The other part of it is also making it available for querying straight away, so once you get that 200 back from the API, you’re ready to go. You don’t need to worry about what’s happening internally. There’s no syncing, there’s no shards that have to balance out, there’s no worry about this node may go down or that thing may not scale, or this one’s running out of memory. Our work was to make the density of ingest per container as high as possible. You see the benefits and the reduced cost, too.
All that data can’t live inside of a container, it has to land somewhere. If you’re thinking about limitless as a goal of Axiom, that’s why we chose object store. It’s essentially limitless to everyone. Off the shelf would have been taking Parquet, more generic formats that were made for archiving, throwing them inside of S3 and calling it a day.
That wouldn’t have given you the kind of retention that you’re seeking, the density of data, the compression that we do around the data. This not only has an effect on writing — for the same dollar, you’re storing much, much more data if the compression is higher. It also affects the read side: when you now have 100% of your data, unsampled, in one store, which is constantly hot, the next thing you want to do is search it.
That compression not only helps on the write side, but then on the read side it has a massive effect. Now with limitless access you just tell us what you want and we will find it. We do what we need to make it come back to you whether the question is about five years ago or five seconds, or a hundred milliseconds.
We went deep into every domain and turned each knob up to eleven. To do that you have to think about it from scratch, and also how it all fits together. I mentioned not preparing data as it comes in. Well, you need a query language that’s flexible beyond SQL, that can manipulate data in flight as your query derives new columns. We have that in APL, which can apply schemas as it reads the stored data and can pipe the output of one query to be the input of another.
On top of all this, it’s important that you also have a provisionless architecture. You shouldn’t need to worry about maxing out your team’s capacity, or running out of room for whatever you can think of to do with Axiom and your infrastructure’s events.
Limitless ingest, storage and query may be new to some ears, but they’ve been in production for more than two years. They handle 30,000 users’ worth of data. They’re used by different customers for all sorts of different workloads all the time.
You have your own use cases, but in any of them you’ll really feel the effects of taking off the limitations. The time to value is so quick — it’s a leap like when the cloud blew past old limits in the previous decade.

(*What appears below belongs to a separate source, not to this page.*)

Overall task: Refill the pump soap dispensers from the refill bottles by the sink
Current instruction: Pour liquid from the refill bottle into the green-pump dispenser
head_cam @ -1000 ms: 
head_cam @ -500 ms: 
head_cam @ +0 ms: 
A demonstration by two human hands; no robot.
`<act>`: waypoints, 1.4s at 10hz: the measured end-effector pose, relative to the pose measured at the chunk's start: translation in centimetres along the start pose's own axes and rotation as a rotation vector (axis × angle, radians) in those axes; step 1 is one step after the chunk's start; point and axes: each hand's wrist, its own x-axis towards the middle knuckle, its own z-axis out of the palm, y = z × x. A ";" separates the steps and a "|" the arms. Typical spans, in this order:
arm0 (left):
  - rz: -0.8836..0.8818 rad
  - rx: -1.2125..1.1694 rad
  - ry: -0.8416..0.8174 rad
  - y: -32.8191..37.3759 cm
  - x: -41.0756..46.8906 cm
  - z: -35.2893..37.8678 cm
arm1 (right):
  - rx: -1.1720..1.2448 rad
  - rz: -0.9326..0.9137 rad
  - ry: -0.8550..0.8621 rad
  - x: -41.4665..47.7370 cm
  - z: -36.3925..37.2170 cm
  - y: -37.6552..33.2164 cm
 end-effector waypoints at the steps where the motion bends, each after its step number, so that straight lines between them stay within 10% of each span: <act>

If you’re using Axiom for volumetric observability or for long-term retention, on day one you’re doing things which you couldn’t and still can’t do anywhere else.
That’s what we’re trying to do for the world. Hopefully you’ll test every part of Axiom because you are to us what we are (trust me) to AWS. Axiom likewise gives you the ability to wake up every morning and decide where you’re going to go with it today. You’ve gone far by pushing your systems to their limits, but wait until you discover that this one doesn’t have any.